---
name: mb-harness
description: >
  Set up deterministic commands, worktrees, and quality gates so agents can run safely in this repository.
---

# mb-harness — Harness engineering setup

- **What it does:** defines the execution harness around the repo, including commands, gates, and parallel-safe workflow.
- **Use it when:** the repository needs stronger agent guardrails before autonomous or multi-session work.
- **Input:** repository root and the project’s canonical build, test, and lint commands.
- **Output:** documented quality gates, optional Codex config, and a safer harness for agent execution.

## Goal
Turn the repo into a reliable “harness” for agents:
- clear entry points (AGENTS.md)
- reproducible commands (build/test/lint)
- mechanical checks (CI + MB lint)
- parallel-safe workflow (worktrees)

## Process

### 1) Codex project configuration (optional but recommended)
If you use Codex:
1. Create `.codex/` folder.
2. Create `.codex/config.toml` from `assets/codex-config.toml`.

Usage examples:
- default profile (coding): `codex`
- deep review: `codex --profile deep-review`

### 2) Document quality gates
In `AGENTS.md` (keep it short), list the canonical commands (examples):
- install deps
- lint / typecheck
- unit tests
- e2e tests

If the repo has UI or browser flows, explicitly document:
- Playwright command(s)
- agent-browser / browser MCP path (if available)
- where screenshots/videos/traces are stored
- which flows are considered release-critical

If the repo lacks them, add minimal scripts/Make targets.

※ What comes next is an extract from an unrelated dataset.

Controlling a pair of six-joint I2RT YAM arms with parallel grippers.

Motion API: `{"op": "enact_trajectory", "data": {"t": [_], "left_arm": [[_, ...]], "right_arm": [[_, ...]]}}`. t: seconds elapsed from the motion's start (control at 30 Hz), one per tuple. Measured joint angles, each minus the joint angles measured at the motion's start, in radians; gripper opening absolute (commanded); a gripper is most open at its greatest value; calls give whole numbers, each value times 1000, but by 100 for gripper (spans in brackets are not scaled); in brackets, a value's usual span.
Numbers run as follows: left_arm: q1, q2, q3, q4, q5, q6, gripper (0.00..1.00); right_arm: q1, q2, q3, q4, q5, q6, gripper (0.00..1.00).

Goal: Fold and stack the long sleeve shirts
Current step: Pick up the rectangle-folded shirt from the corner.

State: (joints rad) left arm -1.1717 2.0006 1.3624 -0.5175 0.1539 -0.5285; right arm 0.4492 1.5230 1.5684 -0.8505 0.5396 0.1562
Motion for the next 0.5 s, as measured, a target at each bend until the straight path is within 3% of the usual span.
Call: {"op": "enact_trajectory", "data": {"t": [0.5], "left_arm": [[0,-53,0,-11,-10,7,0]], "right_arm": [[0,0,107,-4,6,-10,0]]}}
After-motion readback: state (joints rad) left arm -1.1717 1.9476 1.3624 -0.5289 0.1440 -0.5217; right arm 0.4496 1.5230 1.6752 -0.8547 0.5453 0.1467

### 3) Worktree workflow (parallel agents)
If multiple agents work in parallel:
- create worktrees per agent to avoid file conflicts
- merge only after passing gates

Example:
```bash
git worktree add ../wt-agent-1 -b agent-1
```

### 4) Add deterministic Memory Bank lint
If not already present, run `mb-garden` to add `scripts/mb-lint.mjs` and CI workflow.

### 4.1) Browser verification for UI projects
If the product has a UI:
- prefer Playwright / agent-browser / CDP-driven checks over “manual looks OK”
- persist artifacts (screenshots, videos, traces) into `.tasks/TASK-XXX/`
- document canonical browser verification commands in `.memory-bank/testing/index.md`

### 5) Optional: skill eval harness
If you iterate on skills heavily:
- use `codex exec --json` runs + deterministic graders (see OpenAI evals guidance)

## Definition of done
- `.codex/config.toml` exists (if using Codex) with coding + review profiles.
- AGENTS.md lists quality-gate commands.
- repo has a documented path for worktrees.
- Memory Bank lint exists and passes.
- UI repos have a documented browser-driven verification path.